How to complete this task:
Your response should be the lines from the one containing "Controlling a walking" through the end of the material, copied exactly and with nothing added.

Information shown:

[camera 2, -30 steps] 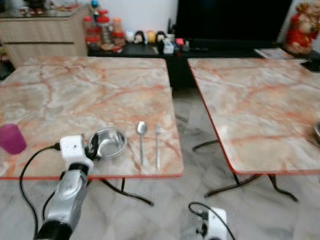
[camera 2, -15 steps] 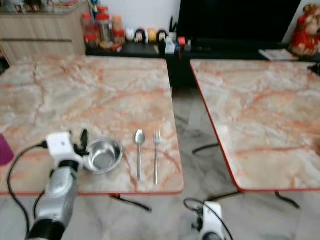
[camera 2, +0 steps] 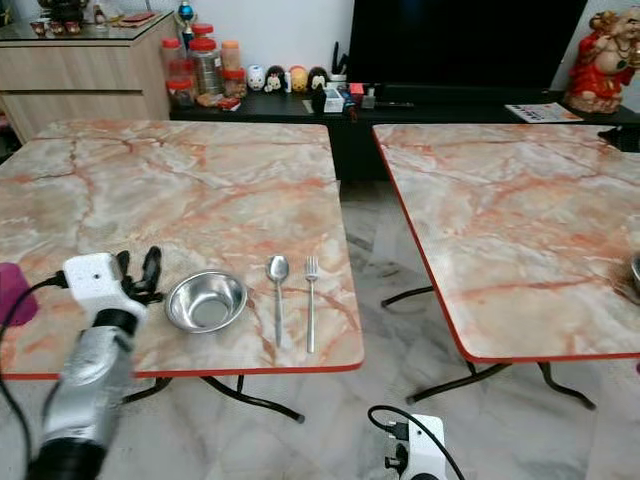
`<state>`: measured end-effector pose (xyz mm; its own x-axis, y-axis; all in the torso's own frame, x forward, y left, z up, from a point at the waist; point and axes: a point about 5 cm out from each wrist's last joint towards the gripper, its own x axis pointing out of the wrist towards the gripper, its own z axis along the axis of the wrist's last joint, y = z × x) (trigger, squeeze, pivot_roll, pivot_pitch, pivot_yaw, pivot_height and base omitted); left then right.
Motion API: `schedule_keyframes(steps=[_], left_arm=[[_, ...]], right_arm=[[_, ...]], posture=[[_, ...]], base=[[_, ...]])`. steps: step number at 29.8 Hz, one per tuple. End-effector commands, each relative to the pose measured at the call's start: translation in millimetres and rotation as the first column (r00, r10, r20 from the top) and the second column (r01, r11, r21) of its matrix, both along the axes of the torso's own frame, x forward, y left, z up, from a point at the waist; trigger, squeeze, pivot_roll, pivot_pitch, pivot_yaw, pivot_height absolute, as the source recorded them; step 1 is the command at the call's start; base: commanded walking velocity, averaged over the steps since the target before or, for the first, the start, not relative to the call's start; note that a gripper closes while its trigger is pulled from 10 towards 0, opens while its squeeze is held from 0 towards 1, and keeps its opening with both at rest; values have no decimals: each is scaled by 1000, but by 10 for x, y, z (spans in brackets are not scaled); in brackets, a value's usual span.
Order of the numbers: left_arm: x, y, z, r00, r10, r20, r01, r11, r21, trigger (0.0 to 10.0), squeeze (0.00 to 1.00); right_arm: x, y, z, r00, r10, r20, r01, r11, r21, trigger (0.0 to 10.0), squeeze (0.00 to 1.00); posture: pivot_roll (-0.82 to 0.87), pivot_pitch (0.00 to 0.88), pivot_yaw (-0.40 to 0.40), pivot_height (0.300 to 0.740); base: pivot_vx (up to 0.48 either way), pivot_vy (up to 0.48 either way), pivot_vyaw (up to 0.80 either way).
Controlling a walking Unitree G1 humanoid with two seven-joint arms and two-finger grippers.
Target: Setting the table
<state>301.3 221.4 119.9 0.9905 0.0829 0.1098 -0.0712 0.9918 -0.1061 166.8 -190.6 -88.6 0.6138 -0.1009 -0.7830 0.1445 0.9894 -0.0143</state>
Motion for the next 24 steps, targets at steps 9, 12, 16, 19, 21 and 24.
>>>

Exercise response:
Controlling a walking Unitree G1 humanoid with two seven-joint arms and two-finger grippers.
Target: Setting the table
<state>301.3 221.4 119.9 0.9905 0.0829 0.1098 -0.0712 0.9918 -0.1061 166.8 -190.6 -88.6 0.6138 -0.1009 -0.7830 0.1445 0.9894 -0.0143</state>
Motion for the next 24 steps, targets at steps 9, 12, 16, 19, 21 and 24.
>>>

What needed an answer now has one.